A writ petition has been filed in the Karnataka High Court challenging the ICC investigation order. However, it was dismissed as the Court held that there was no reason for the appellants to avoid the investigation if they were not involved in unfair practices. The e-commerce companies argued that they had received no notice of the investigation, to which the Court replied that there is no mention in Article 26(1) of the law that ‘there must be notice issued to any party before or at the time the ICC forms an opinion to initiate an investigation based on the information received. The Court ultimately held that “an order for an investigation is expected to be supported by ‘some reasoning’, which the Commission has fulfilled. Therefore, it would be unwise to prejudge the issues raised by the petitioners in these brief motions at this stage and derail the investigation. Consequently, the contested order does not call for any interference. It was also stated by the Court that there is no problem in having a parallel investigation by its Managing Director when there is already an ongoing investigation by the Enforcement Directorate against the two companies. for alleged breach of FEMA provisions, 1999. Trade and Industry Minister Piyush Goyal also said that if companies are not involved in anti-competitive practices, they should not hesitate to allow the investigation.
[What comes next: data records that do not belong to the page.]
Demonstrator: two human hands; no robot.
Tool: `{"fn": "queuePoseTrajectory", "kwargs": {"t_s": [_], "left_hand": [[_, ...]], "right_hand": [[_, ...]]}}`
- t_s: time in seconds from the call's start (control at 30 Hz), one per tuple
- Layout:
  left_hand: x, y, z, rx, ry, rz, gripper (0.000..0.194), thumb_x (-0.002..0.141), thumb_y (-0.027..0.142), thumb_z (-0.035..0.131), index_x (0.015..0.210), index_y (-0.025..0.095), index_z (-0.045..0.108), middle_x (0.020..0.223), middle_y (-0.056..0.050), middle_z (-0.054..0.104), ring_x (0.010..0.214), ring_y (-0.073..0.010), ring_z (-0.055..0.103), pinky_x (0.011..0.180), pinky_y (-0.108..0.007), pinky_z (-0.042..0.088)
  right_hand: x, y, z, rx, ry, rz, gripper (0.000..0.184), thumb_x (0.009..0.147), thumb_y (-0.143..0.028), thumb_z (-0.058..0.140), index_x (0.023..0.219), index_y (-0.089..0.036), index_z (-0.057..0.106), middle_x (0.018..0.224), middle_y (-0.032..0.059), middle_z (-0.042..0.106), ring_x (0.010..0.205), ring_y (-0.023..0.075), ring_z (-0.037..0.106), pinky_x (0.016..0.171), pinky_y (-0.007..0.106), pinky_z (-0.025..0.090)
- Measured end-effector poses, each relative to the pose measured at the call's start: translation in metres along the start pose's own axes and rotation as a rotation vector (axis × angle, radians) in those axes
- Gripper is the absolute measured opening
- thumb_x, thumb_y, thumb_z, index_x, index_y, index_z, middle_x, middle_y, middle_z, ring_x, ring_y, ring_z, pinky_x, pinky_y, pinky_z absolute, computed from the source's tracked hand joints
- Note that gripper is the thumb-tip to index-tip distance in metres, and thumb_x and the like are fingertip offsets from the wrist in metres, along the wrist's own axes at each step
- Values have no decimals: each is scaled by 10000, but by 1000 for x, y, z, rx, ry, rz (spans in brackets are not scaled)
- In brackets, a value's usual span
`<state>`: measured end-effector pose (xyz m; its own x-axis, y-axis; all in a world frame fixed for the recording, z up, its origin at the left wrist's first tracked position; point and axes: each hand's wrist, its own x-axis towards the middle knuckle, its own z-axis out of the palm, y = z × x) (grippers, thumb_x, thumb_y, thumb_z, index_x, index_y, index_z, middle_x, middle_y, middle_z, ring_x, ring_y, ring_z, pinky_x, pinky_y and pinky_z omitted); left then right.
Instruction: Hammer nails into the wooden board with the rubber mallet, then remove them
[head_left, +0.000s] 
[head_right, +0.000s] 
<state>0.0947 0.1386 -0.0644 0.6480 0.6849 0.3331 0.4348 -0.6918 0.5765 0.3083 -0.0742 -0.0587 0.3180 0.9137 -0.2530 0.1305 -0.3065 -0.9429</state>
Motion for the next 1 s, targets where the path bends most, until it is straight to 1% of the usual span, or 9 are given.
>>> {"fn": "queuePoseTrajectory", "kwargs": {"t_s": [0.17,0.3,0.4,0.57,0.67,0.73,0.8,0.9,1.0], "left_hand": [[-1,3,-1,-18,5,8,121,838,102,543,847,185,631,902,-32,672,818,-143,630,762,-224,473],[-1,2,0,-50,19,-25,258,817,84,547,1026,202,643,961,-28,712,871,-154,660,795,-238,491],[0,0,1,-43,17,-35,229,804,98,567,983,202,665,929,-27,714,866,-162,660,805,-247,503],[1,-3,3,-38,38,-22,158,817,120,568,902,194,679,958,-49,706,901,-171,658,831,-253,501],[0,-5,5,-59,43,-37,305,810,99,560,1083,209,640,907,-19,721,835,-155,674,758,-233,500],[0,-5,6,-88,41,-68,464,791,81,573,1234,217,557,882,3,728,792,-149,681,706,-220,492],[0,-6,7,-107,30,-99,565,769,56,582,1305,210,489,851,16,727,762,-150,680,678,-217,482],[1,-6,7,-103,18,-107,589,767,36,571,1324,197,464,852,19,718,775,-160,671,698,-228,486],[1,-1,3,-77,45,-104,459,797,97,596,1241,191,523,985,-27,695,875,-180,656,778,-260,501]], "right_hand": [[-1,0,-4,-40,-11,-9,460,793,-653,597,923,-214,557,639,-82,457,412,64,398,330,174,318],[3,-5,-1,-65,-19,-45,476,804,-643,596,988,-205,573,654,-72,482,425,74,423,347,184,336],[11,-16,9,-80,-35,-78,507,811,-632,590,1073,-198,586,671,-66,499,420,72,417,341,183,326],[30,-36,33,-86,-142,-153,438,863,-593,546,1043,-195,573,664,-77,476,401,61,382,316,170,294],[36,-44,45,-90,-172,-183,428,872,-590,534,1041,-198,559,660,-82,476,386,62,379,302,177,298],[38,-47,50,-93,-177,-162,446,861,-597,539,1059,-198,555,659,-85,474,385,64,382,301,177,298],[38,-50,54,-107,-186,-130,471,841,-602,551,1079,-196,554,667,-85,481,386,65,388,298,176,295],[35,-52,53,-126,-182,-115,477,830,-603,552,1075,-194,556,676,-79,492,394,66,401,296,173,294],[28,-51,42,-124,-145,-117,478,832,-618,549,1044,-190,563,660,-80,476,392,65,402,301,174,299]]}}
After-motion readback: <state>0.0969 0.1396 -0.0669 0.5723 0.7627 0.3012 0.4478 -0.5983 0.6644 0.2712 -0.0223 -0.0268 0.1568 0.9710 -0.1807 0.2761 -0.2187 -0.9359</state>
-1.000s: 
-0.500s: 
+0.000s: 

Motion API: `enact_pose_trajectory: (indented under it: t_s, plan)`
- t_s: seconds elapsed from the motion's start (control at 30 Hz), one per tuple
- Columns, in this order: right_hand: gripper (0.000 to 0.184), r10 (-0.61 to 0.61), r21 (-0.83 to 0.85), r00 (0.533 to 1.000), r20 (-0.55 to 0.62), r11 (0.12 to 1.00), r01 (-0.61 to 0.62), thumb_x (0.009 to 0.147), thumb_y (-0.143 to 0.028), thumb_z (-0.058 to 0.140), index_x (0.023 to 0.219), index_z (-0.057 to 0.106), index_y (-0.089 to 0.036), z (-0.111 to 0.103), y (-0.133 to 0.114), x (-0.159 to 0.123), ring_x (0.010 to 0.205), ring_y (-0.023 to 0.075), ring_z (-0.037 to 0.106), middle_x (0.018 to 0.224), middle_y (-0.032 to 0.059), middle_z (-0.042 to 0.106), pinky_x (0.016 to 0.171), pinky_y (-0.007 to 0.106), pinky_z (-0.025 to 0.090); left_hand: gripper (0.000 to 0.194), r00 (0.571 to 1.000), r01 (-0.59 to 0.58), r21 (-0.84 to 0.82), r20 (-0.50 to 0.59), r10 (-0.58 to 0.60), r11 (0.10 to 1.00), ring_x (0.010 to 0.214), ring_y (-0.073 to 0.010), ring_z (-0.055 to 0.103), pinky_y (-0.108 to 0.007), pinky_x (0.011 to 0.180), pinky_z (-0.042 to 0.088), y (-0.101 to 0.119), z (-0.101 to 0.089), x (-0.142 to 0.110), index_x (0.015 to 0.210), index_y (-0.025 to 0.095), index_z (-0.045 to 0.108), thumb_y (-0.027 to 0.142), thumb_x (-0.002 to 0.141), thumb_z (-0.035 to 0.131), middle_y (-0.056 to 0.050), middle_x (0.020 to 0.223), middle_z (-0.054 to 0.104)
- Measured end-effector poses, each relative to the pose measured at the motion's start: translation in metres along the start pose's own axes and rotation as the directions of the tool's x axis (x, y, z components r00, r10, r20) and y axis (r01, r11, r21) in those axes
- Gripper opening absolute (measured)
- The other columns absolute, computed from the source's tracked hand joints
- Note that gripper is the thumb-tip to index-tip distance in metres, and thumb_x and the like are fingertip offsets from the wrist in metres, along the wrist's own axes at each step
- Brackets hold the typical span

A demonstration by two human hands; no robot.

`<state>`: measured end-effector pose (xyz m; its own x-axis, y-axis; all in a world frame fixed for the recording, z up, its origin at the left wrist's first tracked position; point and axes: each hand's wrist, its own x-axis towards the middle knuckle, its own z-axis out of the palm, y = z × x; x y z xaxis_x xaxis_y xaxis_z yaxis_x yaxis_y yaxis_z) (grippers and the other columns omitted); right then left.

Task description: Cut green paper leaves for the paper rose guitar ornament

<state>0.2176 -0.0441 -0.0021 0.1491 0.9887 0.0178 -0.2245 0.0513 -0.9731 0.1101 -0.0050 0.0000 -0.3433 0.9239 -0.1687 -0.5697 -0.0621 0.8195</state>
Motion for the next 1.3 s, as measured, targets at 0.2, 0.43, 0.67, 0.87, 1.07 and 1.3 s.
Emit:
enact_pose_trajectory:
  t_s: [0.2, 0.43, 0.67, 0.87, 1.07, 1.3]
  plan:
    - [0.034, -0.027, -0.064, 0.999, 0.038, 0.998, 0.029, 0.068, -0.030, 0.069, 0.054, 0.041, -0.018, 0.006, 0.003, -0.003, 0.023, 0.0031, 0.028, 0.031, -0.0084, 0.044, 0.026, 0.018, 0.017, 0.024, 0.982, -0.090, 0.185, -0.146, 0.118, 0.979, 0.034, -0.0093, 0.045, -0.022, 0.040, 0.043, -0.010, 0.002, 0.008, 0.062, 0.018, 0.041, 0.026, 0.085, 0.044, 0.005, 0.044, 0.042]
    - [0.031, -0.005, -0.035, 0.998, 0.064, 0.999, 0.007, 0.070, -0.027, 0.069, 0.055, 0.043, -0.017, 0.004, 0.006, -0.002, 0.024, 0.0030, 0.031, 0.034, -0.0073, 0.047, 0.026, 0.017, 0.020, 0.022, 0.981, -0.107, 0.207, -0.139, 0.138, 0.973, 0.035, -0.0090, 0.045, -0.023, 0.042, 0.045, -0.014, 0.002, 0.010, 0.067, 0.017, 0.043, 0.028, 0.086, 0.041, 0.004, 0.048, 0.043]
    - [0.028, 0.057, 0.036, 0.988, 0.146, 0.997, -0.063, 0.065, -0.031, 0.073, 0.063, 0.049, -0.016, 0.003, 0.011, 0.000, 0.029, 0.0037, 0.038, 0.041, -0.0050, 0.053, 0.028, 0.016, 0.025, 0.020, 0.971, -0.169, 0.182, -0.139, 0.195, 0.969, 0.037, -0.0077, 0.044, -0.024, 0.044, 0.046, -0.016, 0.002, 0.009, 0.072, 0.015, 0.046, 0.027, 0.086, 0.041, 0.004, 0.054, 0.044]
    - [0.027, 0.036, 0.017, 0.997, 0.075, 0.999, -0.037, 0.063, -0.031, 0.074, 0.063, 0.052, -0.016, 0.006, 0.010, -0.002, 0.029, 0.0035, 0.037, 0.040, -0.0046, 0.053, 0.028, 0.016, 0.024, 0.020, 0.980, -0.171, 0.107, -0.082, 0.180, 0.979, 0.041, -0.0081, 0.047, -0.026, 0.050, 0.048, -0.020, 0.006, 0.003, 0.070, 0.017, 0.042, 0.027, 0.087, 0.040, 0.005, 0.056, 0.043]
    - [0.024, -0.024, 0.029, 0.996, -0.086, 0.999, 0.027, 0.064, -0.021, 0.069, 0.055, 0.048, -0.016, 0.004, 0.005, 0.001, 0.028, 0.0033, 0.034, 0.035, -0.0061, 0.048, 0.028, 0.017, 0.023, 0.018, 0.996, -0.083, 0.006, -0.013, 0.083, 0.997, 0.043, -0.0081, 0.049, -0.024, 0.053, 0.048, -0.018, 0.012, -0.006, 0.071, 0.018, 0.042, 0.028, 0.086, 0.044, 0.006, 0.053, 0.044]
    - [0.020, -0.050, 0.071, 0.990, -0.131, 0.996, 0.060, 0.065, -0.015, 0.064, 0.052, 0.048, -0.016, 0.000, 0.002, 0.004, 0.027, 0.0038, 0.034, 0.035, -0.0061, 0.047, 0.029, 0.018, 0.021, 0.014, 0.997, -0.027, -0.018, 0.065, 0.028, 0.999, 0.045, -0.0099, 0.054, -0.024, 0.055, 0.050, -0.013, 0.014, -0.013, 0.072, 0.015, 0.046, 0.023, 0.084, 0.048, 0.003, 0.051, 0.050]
Flipkart, unhappy with the order of the Karnataka High Court, went to the Honorable Supreme Court to challenge the High Court’s judgment. Flipkart, in its 700-page appeal, argued that the CCI failed to comply with its demands before ordering the investigation because it did not identify any agreement that violated competition law provisions. and that there was no prima facie evidence to show that there was a breach of the Competition Act. Flipkart, in its appeal, also argued that the High Court had lowered the threshold required to open an investigation under section 26(1) of the Act.

The High Court order was appealed to the Honorable Supreme Court challenging CCI’s investigation into smartphone sales. The Court decided not to interfere with the Karnataka High Court’s order and said that “we see no reason to interfere. However, we allow four weeks at the expiration to submit to the investigation. India’s Chief Justice remarked that “we expect big organizations like Amazon and Flipkart to voluntarily surrender to the investigation and you don’t even want that? You must submit an application must be authorized. Amazon and Flipkart suffer a huge setback with the ongoing ICC investigation as they already grapple with the prospect of tougher e-commerce regulations and accusations from retailers accusing the companies of having a complex business structure which escapes Indian laws.